▸ **Problem details**: Copy the entries exactly. Their pictures do not belong in the copy.

▸ **Information given**:

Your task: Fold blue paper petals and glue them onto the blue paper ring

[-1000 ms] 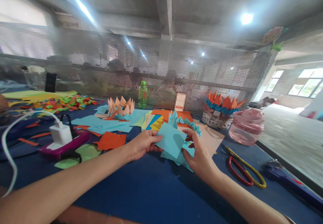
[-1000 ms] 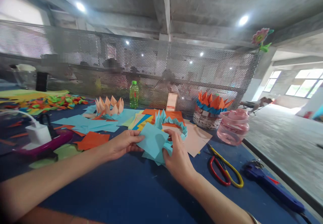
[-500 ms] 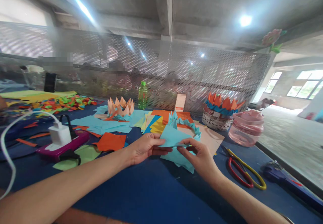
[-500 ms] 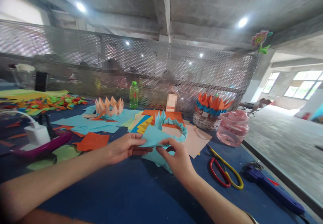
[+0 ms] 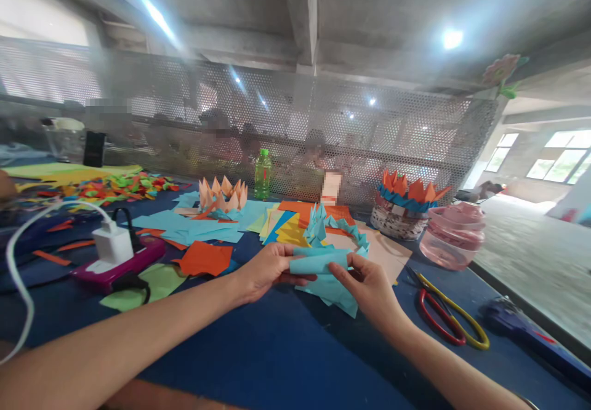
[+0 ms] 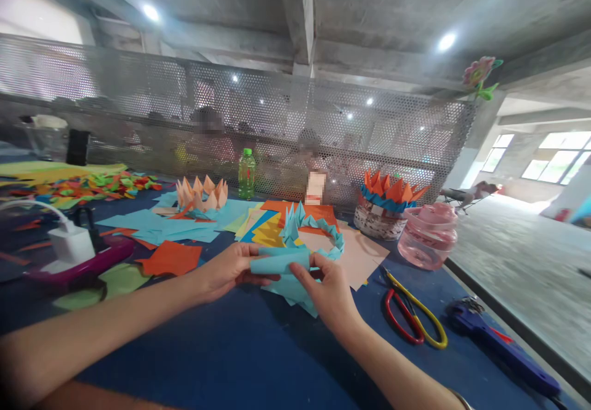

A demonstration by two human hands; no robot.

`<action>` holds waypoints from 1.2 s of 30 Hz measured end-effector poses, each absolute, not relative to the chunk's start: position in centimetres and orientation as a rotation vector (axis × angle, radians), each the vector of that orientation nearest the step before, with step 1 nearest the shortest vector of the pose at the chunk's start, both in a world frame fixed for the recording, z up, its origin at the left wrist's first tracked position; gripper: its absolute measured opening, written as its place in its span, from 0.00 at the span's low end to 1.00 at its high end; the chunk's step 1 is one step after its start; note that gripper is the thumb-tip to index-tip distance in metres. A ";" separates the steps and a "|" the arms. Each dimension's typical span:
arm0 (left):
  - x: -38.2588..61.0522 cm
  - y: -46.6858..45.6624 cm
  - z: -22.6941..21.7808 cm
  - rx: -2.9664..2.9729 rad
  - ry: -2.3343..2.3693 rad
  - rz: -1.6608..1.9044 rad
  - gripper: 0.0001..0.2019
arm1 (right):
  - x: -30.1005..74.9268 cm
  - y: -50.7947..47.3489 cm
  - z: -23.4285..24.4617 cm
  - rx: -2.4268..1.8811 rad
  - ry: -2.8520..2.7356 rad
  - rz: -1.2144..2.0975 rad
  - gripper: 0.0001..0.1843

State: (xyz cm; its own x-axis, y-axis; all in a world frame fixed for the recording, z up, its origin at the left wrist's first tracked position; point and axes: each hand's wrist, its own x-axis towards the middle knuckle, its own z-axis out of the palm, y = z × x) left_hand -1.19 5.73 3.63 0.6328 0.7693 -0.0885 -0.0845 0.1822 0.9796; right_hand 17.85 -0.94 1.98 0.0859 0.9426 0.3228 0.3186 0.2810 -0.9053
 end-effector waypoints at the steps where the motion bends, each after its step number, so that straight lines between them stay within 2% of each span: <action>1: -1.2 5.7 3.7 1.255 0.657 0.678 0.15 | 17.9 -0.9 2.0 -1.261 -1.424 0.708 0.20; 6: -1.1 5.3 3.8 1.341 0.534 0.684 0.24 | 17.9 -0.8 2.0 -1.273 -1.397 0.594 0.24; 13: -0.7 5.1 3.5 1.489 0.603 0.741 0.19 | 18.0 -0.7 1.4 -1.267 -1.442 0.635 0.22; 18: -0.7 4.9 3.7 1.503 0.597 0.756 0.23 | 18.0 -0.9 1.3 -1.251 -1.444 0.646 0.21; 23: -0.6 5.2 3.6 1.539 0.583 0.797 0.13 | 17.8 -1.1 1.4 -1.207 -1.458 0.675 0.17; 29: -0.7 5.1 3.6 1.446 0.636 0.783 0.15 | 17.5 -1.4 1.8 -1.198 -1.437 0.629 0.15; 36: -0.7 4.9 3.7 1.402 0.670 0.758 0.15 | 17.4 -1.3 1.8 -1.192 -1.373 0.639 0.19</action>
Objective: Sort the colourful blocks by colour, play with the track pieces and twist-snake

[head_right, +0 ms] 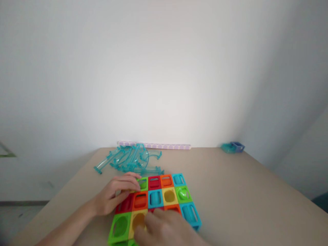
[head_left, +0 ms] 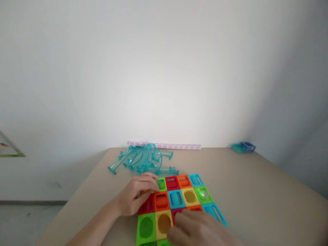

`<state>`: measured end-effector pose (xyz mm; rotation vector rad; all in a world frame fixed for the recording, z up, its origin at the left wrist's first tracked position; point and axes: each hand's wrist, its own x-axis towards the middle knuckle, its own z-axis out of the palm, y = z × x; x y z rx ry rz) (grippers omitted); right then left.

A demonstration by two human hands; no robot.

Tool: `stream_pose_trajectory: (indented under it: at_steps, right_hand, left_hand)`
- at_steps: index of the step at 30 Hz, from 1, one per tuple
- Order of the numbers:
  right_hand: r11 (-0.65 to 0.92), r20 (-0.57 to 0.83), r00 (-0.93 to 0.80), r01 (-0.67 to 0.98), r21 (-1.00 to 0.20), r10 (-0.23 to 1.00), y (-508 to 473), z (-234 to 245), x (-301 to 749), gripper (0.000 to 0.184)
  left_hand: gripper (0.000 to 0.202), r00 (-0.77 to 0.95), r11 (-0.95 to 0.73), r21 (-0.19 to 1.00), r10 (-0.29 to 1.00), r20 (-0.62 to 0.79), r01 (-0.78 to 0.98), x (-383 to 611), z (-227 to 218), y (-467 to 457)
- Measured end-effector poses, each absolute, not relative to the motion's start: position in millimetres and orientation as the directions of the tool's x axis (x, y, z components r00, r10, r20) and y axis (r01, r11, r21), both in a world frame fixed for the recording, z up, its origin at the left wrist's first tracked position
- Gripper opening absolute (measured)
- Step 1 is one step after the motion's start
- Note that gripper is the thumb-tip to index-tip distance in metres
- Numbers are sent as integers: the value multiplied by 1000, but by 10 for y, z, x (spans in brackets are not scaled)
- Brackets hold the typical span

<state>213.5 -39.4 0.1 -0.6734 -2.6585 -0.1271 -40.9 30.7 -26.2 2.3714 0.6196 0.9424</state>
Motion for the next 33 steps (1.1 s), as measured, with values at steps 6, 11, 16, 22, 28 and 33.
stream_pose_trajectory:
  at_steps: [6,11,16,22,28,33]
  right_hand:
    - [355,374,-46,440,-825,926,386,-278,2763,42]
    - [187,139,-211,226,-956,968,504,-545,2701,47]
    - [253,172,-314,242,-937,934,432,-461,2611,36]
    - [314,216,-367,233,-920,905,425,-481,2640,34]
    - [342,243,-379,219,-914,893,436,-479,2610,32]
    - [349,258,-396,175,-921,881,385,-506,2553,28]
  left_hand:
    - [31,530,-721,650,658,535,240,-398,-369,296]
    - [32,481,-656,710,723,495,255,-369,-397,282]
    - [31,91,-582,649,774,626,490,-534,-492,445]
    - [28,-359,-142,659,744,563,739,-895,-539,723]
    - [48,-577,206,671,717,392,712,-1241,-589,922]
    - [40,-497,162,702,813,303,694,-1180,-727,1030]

▸ **Output for this exercise**:
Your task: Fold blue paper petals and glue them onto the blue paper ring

[-1000 ms] 
[-1000 ms] 
[-500 ms] 
[-500 ms] 
[+0 ms] 
[+0 ms] 

A demonstration by two human hands; no robot.

`<action>` holds waypoints from 1.2 s of 30 Hz measured end-effector poses, each absolute, not relative to the chunk's start: position in centimetres and orientation as a rotation vector (axis × angle, radians), each the vector of that orientation nearest the step before, with step 1 nearest the shortest vector of the pose at the chunk's start, both in a world frame fixed for the recording, z up, its origin at the left wrist's first tracked position; gripper: its absolute measured opening, written as its place in its span, from 0.00 at the span's low end to 1.00 at its high end; the chunk's step 1 is one step after its start; note that gripper is the thumb-tip to index-tip distance in metres. A ";" separates the steps and a "|" the arms. Each dimension's typical span:
arm0 (left):
  - x: -38.2588..61.0522 cm
  - y: -46.6858..45.6624 cm
  - z: -22.6941..21.7808 cm
  - rx: -2.9664..2.9729 rad
  - ry: -2.3343..2.3693 rad
  - rz: -1.6608..1.9044 rad
  - gripper: 0.0001..0.2019
arm1 (right):
  - x: -30.1005..74.9268 cm
  - y: -50.7947..47.3489 cm
  - z: -23.4285..24.4617 cm
  - rx: -2.4268..1.8811 rad
  - ry: -2.8520..2.7356 rad
  - rz: -1.2144..2.0975 rad
  - gripper: 0.0001..0.1843

State: (xyz cm; its own x-axis, y-axis; all in a world frame fixed for the recording, z up, its origin at the left wrist's first tracked position; point and axes: each hand's wrist, its own x-axis towards the middle knuckle, its own z-axis out of the palm, y = z × x) left_hand -1.19 5.73 3.63 0.6328 0.7693 -0.0885 -0.0845 0.1822 0.9796; right_hand 17.85 -0.94 1.98 0.0859 0.9426 0.3228 0.3186 0.2810 -0.9053
 end-effector waypoints at the steps where the motion bends, each after its step number, so that straight lines between them stay within 2% of each span: <action>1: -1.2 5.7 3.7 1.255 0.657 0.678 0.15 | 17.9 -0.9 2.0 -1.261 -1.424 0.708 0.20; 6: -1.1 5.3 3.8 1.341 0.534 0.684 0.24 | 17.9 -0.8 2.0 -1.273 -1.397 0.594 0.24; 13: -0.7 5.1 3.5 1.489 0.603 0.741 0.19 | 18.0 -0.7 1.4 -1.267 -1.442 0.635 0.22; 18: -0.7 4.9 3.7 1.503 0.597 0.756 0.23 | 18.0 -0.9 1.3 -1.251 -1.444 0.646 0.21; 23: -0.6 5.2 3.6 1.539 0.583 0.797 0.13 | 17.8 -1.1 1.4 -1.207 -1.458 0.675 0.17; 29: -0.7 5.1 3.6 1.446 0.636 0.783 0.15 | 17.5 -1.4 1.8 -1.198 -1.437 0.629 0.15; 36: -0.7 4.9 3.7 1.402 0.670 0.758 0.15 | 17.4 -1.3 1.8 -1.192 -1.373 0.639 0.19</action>
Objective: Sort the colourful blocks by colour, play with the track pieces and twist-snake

[head_right, +0 ms] 
[head_left, +0 ms] 

`<state>`: measured end-effector pose (xyz mm; rotation vector rad; all in a world frame fixed for the recording, z up, its origin at the left wrist's first tracked position; point and axes: each hand's wrist, its own x-axis towards the middle knuckle, its own z-axis out of the palm, y = z × x; x y z rx ry rz) (grippers omitted); right then left.

A demonstration by two human hands; no robot.

Tool: `stream_pose_trajectory: (indented under it: at_steps, right_hand, left_hand)`
- at_steps: index of the step at 30 Hz, from 1, one per tuple
- Order of the numbers:
  right_hand: r11 (-0.65 to 0.92), r20 (-0.57 to 0.83), r00 (-0.93 to 0.80), r01 (-0.67 to 0.98), r21 (-1.00 to 0.20), r10 (-0.23 to 1.00), y (-508 to 473), z (-234 to 245), x (-301 to 749), gripper (0.000 to 0.184)
  left_hand: gripper (0.000 to 0.202), r00 (-0.77 to 0.95), r11 (-0.95 to 0.73), r21 (-0.19 to 1.00), r10 (-0.29 to 1.00), r20 (-0.62 to 0.79), r01 (-0.78 to 0.98), x (-383 to 611), z (-227 to 218), y (-467 to 457)
- Measured end-effector poses, each absolute, not relative to the motion's start: position in millimetres and orientation as the directions of the tool's x axis (x, y, z components r00, r10, r20) and y axis (r01, r11, r21), both in a world frame fixed for the recording, z up, its origin at the left wrist's first tracked position
- Gripper opening absolute (measured)
- Step 1 is one step after the motion's start
- Note that gripper is the thumb-tip to index-tip distance in metres
- Numbers are sent as integers: the value multiplied by 1000, but by 10 for y, z, x (spans in brackets are not scaled)
- Brackets hold the typical span

<state>213.5 -39.4 0.1 -0.6734 -2.6585 -0.1271 -40.9 30.7 -26.2 2.3714 0.6196 0.9424</state>
Motion for the next 33 steps (1.1 s), as measured, with values at steps 6, 11, 16, 22, 28 and 33.
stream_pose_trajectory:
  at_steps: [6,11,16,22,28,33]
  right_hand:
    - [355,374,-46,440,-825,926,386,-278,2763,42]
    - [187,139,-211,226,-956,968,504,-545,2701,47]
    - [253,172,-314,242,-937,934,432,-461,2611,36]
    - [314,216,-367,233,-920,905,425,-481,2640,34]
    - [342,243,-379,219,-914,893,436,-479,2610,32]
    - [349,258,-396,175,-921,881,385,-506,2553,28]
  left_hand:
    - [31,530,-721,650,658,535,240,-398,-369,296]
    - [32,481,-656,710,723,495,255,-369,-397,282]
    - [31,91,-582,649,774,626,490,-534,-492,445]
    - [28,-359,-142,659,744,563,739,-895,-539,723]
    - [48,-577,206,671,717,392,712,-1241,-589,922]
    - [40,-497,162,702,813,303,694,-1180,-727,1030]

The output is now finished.